Those of us who were evacuated for a couple of days at the threat of the Eaton fire and yet were able to return intact, with intact cats, to intact homes are now feeling the survivors’ guilt.
Perhaps everyone in the San Gabriel Valley who didn’t actually lose that roof over our heads and everything beneath it is feeling that guilt. Because the scale of this devastation is so vast that almost all of us know someone who lost everything. Seventeen people were killed, Over 9,400 structures, most of them houses, were destroyed. Another 1,073 were damaged.
But survivors’ guilt, anxiety-producing as it may be in the middle of the night, is as nothing compared with not surviving. Compared with losing it all. Compared with the bureaucratic hell that is insurance claims. Compared with the angst over that picture of your kid that you failed to grab off the fridge, or that necklace that was your grandmother’s.
Over whether to rebuild.
And if you grew up in Altadena, as I did, and then later lived and worked there as an adult, you know hundreds of people who survived nothing like intact. The multiples of grief are too much to process.
I’d seen the fire not 10 minutes after it started when I walked out from our west Pasadena home to simply check out the howling winds. Not a brilliant idea, as 30 seconds after I passed under them, two huge branches from our tall streetside Brazilian pepper tree came crashing down into the driveway, blocking the two cars from leaving. Standing on the edge of the Arroyo Seco I could see that the fire was growing by the second, first heading east toward Kinneloa and Sierra Madre, then west toward Altadena. But far away from us, right? We half-packed the go bags anyway. (You have to love the correct cynicism of Outlook columnist Chris Erskine, who notes that very soon Versace will be peddling go bags.)
When I woke at 5 the next morning to the smell of smoke, it was clear that nowhere in town was too far for this fire to reach. I went to the sliding-glass door and looked through acrid air into the garden. But, wait, guys with flashlights in the drive?
“Pasadena police. Evacuate, now!” they said.
“Can’t do it, officer,” I said. “Can’t move these branches.”
But five strong cops, bless them, could, and they hauled them into the street so we could make a getaway.
Luckiest people on the planet, we were able to move into the Caltech faculty club, the fabled Athenaeum, for a couple of nights. But can I just say one little thing about evacuations, in case it helps for the future, as cities and Los Angeles County quite rightly do some soul-searching about how they notify residents of emergencies? We were ordered out — fine. Good call. Softball-sized embers were flying into our yard. It could have happened here. But we were literally never told we could come back in. Sure, like other mildly tech-savvy people, I soon had the Watch Duty app on my phone, and I could navigate the evac map on my own. But I have a lot of neighbors even older than me. So for the fire next time, City Hall, let’s figure out a way to give the all clear as well.

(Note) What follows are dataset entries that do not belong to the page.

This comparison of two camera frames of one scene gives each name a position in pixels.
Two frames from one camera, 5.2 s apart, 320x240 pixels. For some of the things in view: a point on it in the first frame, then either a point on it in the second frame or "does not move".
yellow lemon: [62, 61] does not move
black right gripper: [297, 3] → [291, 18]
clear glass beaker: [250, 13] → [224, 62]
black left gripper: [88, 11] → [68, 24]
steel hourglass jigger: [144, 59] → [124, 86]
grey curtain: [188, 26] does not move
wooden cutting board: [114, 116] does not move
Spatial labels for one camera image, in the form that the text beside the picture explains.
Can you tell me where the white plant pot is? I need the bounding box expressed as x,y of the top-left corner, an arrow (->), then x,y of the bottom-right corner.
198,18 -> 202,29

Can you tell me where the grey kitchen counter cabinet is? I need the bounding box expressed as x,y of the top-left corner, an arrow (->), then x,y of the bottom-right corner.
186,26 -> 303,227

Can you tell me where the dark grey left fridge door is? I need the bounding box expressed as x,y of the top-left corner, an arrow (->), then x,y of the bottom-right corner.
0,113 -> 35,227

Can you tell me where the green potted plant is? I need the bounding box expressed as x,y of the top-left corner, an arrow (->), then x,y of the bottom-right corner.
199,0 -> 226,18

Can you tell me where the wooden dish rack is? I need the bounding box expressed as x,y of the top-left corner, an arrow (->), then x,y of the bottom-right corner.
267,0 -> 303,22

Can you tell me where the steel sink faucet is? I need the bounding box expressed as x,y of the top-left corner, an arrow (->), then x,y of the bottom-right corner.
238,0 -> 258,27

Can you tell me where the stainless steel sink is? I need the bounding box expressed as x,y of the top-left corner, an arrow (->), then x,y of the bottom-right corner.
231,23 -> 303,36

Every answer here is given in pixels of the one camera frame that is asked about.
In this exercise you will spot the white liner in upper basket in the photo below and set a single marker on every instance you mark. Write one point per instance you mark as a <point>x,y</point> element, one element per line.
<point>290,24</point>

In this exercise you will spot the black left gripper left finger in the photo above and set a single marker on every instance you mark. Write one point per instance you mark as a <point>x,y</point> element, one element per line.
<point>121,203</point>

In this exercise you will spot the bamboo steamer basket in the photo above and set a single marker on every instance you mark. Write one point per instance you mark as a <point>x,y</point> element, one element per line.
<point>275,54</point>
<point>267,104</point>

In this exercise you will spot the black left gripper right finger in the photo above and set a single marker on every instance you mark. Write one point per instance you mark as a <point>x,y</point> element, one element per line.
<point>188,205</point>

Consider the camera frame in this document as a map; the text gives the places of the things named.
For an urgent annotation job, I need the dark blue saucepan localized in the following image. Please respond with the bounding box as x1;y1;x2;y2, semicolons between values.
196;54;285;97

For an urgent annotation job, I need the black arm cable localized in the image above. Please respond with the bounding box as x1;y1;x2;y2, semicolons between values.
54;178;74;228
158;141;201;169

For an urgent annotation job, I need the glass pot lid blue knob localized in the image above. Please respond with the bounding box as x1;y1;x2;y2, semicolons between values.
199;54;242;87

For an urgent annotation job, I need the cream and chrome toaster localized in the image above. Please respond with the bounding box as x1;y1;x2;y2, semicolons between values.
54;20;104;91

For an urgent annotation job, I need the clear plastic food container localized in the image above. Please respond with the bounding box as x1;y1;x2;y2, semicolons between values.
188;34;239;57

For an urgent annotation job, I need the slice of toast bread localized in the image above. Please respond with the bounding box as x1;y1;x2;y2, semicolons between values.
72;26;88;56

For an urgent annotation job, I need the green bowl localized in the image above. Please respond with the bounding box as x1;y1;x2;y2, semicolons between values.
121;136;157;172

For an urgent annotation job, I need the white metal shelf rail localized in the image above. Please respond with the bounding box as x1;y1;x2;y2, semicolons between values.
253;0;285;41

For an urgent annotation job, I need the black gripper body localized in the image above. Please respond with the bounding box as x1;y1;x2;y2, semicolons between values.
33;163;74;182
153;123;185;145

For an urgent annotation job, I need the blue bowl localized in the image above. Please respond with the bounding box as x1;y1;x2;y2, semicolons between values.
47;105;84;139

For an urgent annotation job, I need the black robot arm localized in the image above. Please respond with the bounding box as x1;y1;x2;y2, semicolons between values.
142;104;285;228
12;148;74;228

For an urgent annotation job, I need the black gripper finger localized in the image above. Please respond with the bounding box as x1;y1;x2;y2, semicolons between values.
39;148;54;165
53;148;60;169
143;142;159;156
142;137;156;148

Far more important, obviously, is developing better ways to quickly mobilize residents in a wildfire emergency. I could hear the cops; some people can’t. I could drive; some can’t. The clearest thing authorities have learned from this already, is, as L.A. County Fire Chief Anthony Marrone told the Board of Supervisors, that we need a “database to track people who have mobility challenges or health challenges. Trying to do it during an emergency is very, very difficult,” as Rebecca Ellis reported in the Times.
We have to figure out a way to protect those who can’t evacuate themselves.
We have to analyze how in the new winter Santa Ana wind and drought reality we can suss out how far those deadly embers can fly from a mountain wildfire, and learn to evacuate neighborhoods we never could have imagined would need it before.
The first morning in the Ath breakfast room, I introduced myself to a couple, Josephine and Steve Macenka, who were still trying to figure out whether their lifetime home on Alta Pine was gone. Around the corner from where I once lived. It was gone, they found. When he retired, Steve was made a Fellow of JPL for his “distinguished leadership in interferometry and advanced optical systems” on probes to other planets. Now, in their 80s, they were having to figure out where on Earth they were going to live on this planet.
And now those of us who love Altadena will spend the rest of our lives trying to help figure out how to build it back. Better? There’s that hope.